Price, Demand And Quantity

Equilibrium Price

➡️ Equilibrium price is the price at which the quantity of a good or service demanded by consumers is equal to the quantity supplied by producers.

➡️ Equilibrium price is determined by the interaction of demand and supply. When demand and supply are equal, the market is said to be in equilibrium.

➡️ The equilibrium price is determined by the intersection of the demand and supply curves. At this point, the quantity demanded is equal to the quantity supplied, and the price is stable.

How does an increase in price affect demand and quantity?

An increase in price typically leads to a decrease in demand, as consumers are less willing to pay the higher price. This decrease in demand can also lead to a decrease in quantity, as producers may reduce production in response to lower demand.

What factors influence the demand for a product?
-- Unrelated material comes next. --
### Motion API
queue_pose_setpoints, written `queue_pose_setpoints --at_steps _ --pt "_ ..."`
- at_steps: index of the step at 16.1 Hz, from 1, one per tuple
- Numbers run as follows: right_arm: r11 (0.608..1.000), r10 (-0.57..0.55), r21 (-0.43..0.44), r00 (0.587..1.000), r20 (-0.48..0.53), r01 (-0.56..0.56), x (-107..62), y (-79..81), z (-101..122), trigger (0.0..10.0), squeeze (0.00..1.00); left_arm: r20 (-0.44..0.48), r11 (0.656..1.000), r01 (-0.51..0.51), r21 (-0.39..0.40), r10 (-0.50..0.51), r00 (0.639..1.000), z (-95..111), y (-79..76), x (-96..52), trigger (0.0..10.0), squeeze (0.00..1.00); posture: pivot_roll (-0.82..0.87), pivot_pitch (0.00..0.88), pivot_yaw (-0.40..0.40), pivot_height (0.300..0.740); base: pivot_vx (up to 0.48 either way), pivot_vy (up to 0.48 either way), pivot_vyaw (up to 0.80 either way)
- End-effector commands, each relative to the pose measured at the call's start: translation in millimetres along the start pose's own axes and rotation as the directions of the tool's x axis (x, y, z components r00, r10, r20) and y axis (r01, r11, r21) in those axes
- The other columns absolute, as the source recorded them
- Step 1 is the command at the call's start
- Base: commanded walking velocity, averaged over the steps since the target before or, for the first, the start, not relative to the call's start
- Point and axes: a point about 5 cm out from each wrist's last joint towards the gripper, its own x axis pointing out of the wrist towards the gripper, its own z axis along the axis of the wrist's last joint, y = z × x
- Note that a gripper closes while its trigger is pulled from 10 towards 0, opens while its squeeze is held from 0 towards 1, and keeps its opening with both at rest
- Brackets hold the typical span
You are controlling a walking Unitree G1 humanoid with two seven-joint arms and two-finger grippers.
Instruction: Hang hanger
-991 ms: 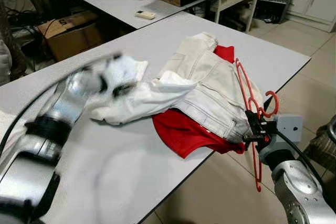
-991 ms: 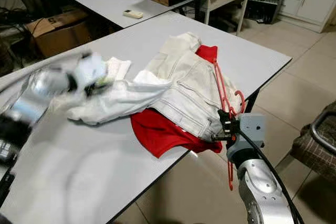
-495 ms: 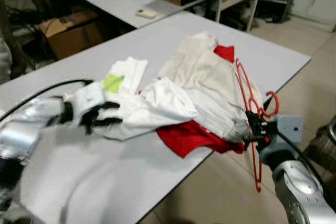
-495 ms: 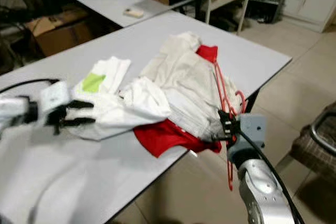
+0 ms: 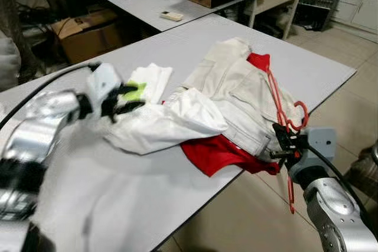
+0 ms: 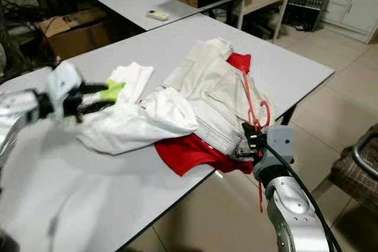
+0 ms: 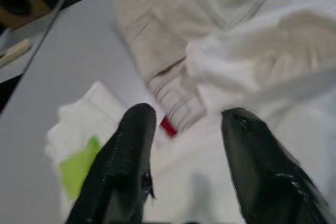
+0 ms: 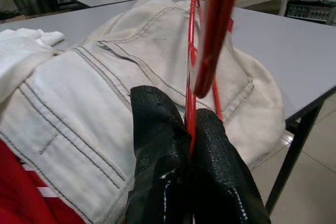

The demand for a product is influenced by a variety of factors, including price, consumer income, consumer tastes and preferences, availability of substitute products, and overall economic conditions. For example, if a product becomes more expensive, consumers may switch to a cheaper substitute product, leading to a decrease in demand.

How does the law of supply and demand impact market prices?

The law of supply and demand states that as demand for a product increases, the price of that product will also increase, assuming supply remains constant. Conversely, as demand decreases, the price will also decrease. This relationship between supply and demand helps to determine market prices for goods and services.